‘Io sono la guerra’, aveva quasi urlato Cisca, originaria della Democratica Repubblica del Congo. Una storia di esilio senza fine costellata da innumerevoli esperienze vissute sulla propria carne di donna. Si trova adesso nel suo paese di origine e i contatti, fatalmente, col tempo si sono allentati. Potrebbe essere un buon segno perché lei voleva mettersi al servizio di donne, come lei, ferite dalla guerra.
Una volta cominciate le guerre non
finiscono mai. Lasciano paure, cicatrici, traumi, ferite, memorie di congiunti,
amici e vicini uccisi o minacciati di morte. La fuga, l’esilio e, spesso, il
lungo viaggio alla scoperta di una terra ospitale nell’inutile
tentativo di dimenticare il dramma vissuto nella propria. Le immagini della
casa abbandonata, bruciata e distrutta abiteranno per sempre i loro occhi.
Sono arrivate a Niamey non da molto. Le
vedove e le madri i cui figli hanno perso la vita per le azioni terroriste di ‘Boko Haram’ o altri gruppi affini. Molte di
loro avevano trovato lavoro nel Mali, cercando
un improbabile riparo dalla violenza armata. Anche in quel Paese le cose si
erano messe male e così, per vie traverse hanno raggiunto il Niger. Altre donne le hanno raggiunte per analoghi
motivi. Queste ultime, come le precedenti, sono scappate dal ‘gigante’
demografico e in parte anche economico dell’Africa, la Nigeria. Queste persone non sono che fastidiose
incombenze statistiche per le Nazioni Unite e altre agenzie umanitarie. Vivono
di nascosto in città col numero imprecisato di bambini ignari, per ora, del
destino che li attende. Le guerre, quando incominciate, non finiscono mai.

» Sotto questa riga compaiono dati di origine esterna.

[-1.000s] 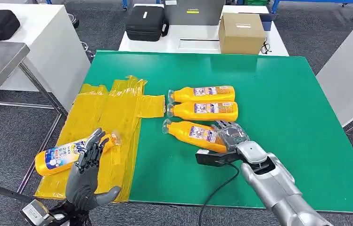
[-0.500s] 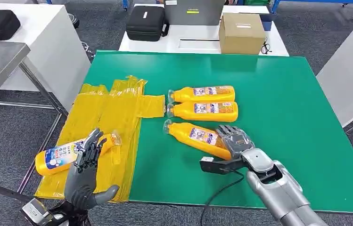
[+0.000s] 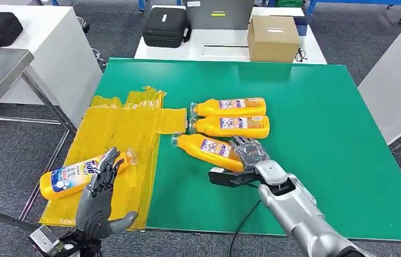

Dopo la guerra, la violenza armata,
l’esodo, la fuga e la scomparsa del mondo conosciuto comincia l’altra guerra. Quella che si continua a
combattere per ricominciare a vivere una vita decente in
mezzo a gente che troppo spesso non coglie il dramma che gli sfrattati del
futuro si portano dentro.
Alfredo è partito dal Camerun dove aveva
creato un’accademia di calcio. Ora gioca, di nascosto, con la
vita. I ricordi gli scivolano tra le dita. La figlia di cui non ha più notizie
e la famiglia di cui ha perso le tracce. La guerra nella guerra continua per il
cibo, un alloggio, i documenti, la salute e un lavoro che gli permetta di
ridare vigore alle sue illusioni perdute. Prega, partecipa a convegni religiosi
e, da qualche giorno, si è presentato alla Casa della Cultura russa
recentemente apertasi a Niamey.
Vorrebbe cominciare a seguire i corsi gratuiti di lingua perché spera, un
giorno, di essere scelto per una borsa di studio in Russia. Difficile cogliere
dove può condurlo la sorte. Nel frattempo ha seguito corsi di informatica e spera di tanto di fondare un’altra
accademia. In essa si imparerebbe come le spade possano diventano vomeri, le
lance falci e l’arte della guerra sarebbe ripudiata per sempre.